CHN: Work Requirements Threaten Benefit Recipients

Recent decisions and possible future action on adding work requirements to Medicaid, SNAP/food stamps, housing, and other possible programs continue to threaten the access to needed benefits and services for low-income people. Kentucky and Indiana, for example, recently became the first two states allowed by the Trump administration to add work requirements to Medicaid benefits for low-income recipients. Under the accepted state proposals, “able-bodied” working-age adults will be required to work 20 hours a week or participate in other approved activities, such as going to school, in order to be allowed to keep their Medicaid health insurance coverage. According to CQ, state officials in Kentucky estimated that these work requirement proposals, also known as waivers, could reduce the number of people receiving Medicaid coverage by more than 95,000 over five years. At least nine other states have applied for similar waivers, and several other states are contemplating this move.
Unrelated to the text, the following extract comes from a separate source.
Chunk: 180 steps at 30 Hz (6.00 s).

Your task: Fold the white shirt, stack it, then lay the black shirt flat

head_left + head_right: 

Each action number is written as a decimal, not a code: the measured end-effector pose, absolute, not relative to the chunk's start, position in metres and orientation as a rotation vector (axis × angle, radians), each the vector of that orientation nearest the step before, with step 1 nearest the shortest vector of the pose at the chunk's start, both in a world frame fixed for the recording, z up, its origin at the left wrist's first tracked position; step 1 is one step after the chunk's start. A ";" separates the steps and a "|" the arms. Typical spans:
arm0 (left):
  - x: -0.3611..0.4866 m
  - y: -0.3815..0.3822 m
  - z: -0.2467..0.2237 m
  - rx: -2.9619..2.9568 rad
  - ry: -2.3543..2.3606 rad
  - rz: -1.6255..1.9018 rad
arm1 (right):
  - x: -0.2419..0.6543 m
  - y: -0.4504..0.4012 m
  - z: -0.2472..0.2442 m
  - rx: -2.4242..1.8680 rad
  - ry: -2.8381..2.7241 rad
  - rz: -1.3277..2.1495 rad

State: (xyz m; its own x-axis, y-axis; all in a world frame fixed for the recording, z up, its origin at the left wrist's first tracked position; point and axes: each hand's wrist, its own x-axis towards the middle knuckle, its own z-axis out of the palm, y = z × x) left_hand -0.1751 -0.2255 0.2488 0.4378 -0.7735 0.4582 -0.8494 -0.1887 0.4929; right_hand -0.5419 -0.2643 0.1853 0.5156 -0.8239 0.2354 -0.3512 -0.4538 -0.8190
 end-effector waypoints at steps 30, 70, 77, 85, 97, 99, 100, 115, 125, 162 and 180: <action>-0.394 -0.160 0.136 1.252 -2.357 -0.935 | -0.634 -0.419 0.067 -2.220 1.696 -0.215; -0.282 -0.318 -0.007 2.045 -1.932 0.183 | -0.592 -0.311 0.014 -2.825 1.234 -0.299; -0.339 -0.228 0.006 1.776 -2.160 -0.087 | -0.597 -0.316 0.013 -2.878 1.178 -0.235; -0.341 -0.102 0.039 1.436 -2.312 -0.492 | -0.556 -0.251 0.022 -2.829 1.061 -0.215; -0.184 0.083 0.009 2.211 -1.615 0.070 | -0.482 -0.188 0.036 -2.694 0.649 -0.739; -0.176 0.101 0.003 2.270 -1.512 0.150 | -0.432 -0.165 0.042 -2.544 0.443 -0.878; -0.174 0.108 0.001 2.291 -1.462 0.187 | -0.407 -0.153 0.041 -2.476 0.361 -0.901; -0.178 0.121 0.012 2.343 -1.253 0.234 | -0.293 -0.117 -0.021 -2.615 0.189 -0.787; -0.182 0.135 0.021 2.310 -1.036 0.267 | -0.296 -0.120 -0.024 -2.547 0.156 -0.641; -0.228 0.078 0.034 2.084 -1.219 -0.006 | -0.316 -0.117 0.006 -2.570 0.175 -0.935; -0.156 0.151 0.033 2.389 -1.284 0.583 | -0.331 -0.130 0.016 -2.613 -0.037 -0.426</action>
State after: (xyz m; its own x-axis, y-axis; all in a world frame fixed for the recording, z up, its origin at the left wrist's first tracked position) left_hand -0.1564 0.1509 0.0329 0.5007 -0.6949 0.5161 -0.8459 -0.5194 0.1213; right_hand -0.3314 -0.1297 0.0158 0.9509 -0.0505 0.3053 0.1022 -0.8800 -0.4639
While the proposals claim to exempt those with disabilities, the National Health Law Program (NHeLP) shows that these waivers will, in fact, have a significant detrimental impact on people with disabilities. The Center on Budget and Policy Priorities also released two new pieces showing how Medicaid work requirements will reduce low-income families’ access to care and harm people with substance use disorders. The proposals were allowed after a shift in policy was laid out by the Trump administration in January. NHeLP, along with other organizations, filed a lawsuit challenging the waivers in Kentucky.

Medicaid isn’t the only federal program that may see the addition of work requirements. Speaking at a GOP policy retreat in early February, House Speaker Paul Ryan (R-WI) reportedly talked about the possibility of adding work requirements to SNAP/food stamp benefits, housing assistance, and other benefits for low-income recipients.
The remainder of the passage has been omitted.